Cannavò: voto no perché l'Italia è in guerra No al decreto di rifinanziamento delle missioni internazionali dell'Italia. Salvatore Cannavò, esponente di Rifondazione Comunista e dissidente rispetto alla linea del partito, conferma la sua contrarietà al provvedimento. Intervenendo alla Camera durante le dichiarazioni di voto Cannavò ha criticato il ruolo della Nato e ha sottolineato che partecipando alla missione Isaf "l'Italia è in guerra". Cannavò ha parlato di "recrudescenza delle operazioni militari in Afghanistan che non può non coinvolgere le truppe italiane e la politica italiana". E il problema è "o partecipare alla guerra o ritirarsi, perché non è credibile una terza posizione per cui i soldati italiani stanno tranquillamente a Kabul o a Herat mentre altrove si combatte".

Sereni (Ulivo): situazione grave ma restiamo "Restiamo in Afghanistan pur non nascondendoci la situazione grave, anzi tragica, di una violenza che continua a colpire tante, troppe vittime civili". Lo afferma Marina Sereni, vicepresidente dei deputati Ds. "Abbiamo confermato il ruolo e le specifiche funzioni che in Afghanistan sono assegnate alle nostre forze - ha sottolineato Sereni - ritenendo non proponibile una modifica sostanziale, in quantità e qualità, della nostra presenza, nell' ambito della missione Nato.

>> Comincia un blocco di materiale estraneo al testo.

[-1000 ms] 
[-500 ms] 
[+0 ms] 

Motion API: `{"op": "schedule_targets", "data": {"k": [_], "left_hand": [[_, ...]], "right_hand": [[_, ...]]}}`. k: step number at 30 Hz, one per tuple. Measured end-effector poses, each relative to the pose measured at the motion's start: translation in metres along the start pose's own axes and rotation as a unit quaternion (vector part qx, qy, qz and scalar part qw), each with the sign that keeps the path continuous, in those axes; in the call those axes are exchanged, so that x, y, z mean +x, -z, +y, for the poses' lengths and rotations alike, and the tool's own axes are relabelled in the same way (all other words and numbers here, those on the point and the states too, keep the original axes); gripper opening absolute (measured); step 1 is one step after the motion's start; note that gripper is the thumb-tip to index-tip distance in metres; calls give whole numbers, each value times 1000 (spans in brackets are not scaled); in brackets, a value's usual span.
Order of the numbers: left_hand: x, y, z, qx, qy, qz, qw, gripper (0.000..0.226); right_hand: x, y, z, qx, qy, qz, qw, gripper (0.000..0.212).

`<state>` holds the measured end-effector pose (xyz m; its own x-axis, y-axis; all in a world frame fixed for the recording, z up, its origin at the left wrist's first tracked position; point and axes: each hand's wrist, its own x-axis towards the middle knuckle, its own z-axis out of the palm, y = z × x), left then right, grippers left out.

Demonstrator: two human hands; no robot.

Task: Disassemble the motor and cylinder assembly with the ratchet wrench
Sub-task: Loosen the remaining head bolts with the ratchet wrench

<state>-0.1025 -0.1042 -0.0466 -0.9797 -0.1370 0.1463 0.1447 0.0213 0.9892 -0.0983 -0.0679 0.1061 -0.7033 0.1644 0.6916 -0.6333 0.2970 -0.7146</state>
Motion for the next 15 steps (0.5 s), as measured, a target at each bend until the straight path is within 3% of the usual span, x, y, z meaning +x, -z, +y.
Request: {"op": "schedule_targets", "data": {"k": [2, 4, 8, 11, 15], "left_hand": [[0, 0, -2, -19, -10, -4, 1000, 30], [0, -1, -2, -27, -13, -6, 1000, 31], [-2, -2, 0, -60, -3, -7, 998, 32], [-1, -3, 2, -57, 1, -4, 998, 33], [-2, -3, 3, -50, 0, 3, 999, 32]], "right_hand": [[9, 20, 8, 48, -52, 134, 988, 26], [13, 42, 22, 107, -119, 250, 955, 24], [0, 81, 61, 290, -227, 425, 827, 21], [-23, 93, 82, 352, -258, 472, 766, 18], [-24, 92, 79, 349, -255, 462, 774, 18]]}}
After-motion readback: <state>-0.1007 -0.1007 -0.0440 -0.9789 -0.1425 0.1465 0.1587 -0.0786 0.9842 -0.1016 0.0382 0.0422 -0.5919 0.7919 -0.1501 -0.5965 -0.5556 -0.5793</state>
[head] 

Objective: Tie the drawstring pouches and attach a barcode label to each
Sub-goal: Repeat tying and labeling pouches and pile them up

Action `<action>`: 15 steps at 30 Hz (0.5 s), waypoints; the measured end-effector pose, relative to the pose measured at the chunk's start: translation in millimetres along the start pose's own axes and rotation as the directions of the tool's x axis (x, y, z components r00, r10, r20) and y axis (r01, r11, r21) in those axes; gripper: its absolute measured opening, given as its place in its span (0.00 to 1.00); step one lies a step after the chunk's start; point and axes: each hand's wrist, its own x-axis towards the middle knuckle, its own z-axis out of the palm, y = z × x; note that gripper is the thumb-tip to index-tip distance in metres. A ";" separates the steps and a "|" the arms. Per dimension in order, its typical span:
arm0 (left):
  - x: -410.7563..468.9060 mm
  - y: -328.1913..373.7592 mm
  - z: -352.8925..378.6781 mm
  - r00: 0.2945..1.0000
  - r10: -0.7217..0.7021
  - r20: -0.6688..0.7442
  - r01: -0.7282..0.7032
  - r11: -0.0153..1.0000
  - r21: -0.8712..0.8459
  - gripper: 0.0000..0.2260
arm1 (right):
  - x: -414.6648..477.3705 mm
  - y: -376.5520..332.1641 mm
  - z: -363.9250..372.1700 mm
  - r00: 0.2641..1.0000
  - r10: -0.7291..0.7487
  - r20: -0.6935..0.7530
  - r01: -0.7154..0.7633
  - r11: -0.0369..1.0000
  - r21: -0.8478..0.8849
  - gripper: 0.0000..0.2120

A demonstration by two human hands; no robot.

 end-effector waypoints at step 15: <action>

Riteniamo molto importante - ha aggiunto - la volontà che il ministro degli Esteri ha annunciato di proporre anche in sede Onu la realizzazione di una nuova conferenza di pace. Il fatto che il nostro Paese sarà relatore in sede di Consiglio di Sicurezza sul rinnovo della missione civile e umanitaria Unama a Kabul, in discussione alla fine del mese di marzo, ci consegna una particolare responsabilità ma anche un'opportunità".

Turigliatto e Rossi preannunciano il no al Senato Problemi in vista per la maggioranza a palazzo Madama. L'ex senatore del Pdci, Fernando Rossi, preannuncia o il voto contrario o la non partecipazione alla votazione. Se dovesse decidere di non votare si abbasserebbe il quorum e, quindi, gli effetti negativi sarebbero limitati per la maggioranza. "Ci sono tutte le condizioni per votare contro - ha chiarito Rossi -. Ma se ricomincia la danza e va in scena un'altra commedia come l'altra volta, "se non ci sono i voti (i 158 dell'Unione, ndr) c'è la crisi e siamo tutti rovinati", allora esco dall'Aula".

Molto deciso il no dell'altro "dissidente", Franco Turigliatto: "Non ho cambiato idea, confermo che voterò no. A maggior ragione visto quello che sta accadendo" ha dichiarato il senatore che Rifondazione ha da poco allontanato per due anni dal partito.